BEGIN Source material

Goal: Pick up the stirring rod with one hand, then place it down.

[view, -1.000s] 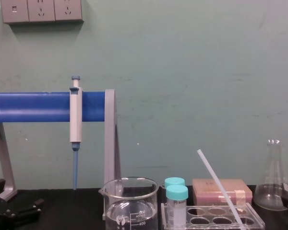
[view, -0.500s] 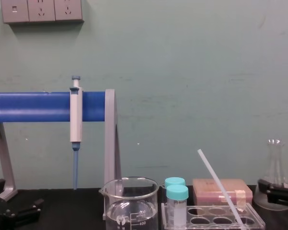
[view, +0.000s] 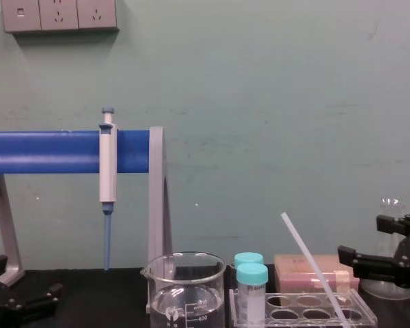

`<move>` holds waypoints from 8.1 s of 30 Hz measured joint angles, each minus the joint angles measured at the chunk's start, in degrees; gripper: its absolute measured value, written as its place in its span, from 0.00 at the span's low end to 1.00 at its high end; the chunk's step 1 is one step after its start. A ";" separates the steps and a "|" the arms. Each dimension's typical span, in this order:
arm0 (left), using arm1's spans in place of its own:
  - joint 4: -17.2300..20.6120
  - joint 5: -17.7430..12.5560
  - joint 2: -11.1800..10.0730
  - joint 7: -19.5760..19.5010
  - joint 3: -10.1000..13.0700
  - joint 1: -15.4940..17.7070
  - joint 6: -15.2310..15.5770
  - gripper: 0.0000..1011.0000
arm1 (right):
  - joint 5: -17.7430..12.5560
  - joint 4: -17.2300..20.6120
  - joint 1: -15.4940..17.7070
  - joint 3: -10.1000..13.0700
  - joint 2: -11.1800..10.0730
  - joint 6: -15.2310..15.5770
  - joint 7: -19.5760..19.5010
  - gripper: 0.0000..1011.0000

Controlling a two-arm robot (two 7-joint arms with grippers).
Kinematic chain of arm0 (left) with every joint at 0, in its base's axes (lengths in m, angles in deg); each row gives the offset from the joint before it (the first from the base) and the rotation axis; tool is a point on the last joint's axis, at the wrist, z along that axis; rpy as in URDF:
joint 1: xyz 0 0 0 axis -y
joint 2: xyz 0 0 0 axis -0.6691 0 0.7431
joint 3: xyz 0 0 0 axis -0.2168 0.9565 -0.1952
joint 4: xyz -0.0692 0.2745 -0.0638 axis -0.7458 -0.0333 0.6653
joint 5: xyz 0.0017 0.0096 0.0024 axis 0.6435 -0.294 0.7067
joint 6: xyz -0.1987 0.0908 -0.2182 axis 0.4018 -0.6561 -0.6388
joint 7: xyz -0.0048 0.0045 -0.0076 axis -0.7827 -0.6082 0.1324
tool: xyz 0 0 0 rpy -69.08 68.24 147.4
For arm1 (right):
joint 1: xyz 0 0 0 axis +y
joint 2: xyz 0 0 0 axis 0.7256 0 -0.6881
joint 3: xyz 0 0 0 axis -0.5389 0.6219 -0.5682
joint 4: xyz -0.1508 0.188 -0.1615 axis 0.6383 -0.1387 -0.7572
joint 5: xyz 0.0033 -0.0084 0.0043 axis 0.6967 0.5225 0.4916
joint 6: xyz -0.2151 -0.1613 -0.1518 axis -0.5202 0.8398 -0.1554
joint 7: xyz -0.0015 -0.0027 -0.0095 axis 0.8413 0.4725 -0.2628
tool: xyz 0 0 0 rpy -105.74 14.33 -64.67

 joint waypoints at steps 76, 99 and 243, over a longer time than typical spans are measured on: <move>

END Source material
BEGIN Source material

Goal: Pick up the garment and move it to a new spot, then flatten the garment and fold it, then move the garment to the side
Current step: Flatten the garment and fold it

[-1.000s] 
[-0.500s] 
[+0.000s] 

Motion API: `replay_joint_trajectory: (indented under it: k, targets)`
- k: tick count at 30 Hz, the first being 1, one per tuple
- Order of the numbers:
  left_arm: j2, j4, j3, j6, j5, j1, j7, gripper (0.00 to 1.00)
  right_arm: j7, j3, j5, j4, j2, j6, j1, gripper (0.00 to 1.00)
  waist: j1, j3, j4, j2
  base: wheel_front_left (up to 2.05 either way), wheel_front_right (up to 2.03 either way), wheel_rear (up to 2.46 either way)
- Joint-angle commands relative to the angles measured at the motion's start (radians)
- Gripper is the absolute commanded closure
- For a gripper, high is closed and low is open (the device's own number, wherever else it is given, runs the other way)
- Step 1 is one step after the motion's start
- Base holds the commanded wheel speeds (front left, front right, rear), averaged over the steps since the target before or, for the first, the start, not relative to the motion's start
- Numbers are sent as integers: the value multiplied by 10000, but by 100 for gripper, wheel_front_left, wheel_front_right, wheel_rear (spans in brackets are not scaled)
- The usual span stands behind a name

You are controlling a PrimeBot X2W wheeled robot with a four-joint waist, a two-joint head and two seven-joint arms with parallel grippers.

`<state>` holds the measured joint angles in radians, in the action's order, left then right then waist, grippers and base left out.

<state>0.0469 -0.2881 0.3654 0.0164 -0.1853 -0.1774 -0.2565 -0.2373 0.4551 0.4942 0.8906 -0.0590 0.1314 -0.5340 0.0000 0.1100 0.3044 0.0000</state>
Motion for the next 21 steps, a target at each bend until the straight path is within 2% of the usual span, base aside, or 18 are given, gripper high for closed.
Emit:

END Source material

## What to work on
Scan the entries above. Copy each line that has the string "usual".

## Output of the task
- The usual span stands behind a name
Motion for the next 21 steps, a target at each bend until the straight path is within 2% of the usual span, base aside, or 18 are given, gripper high for closed.

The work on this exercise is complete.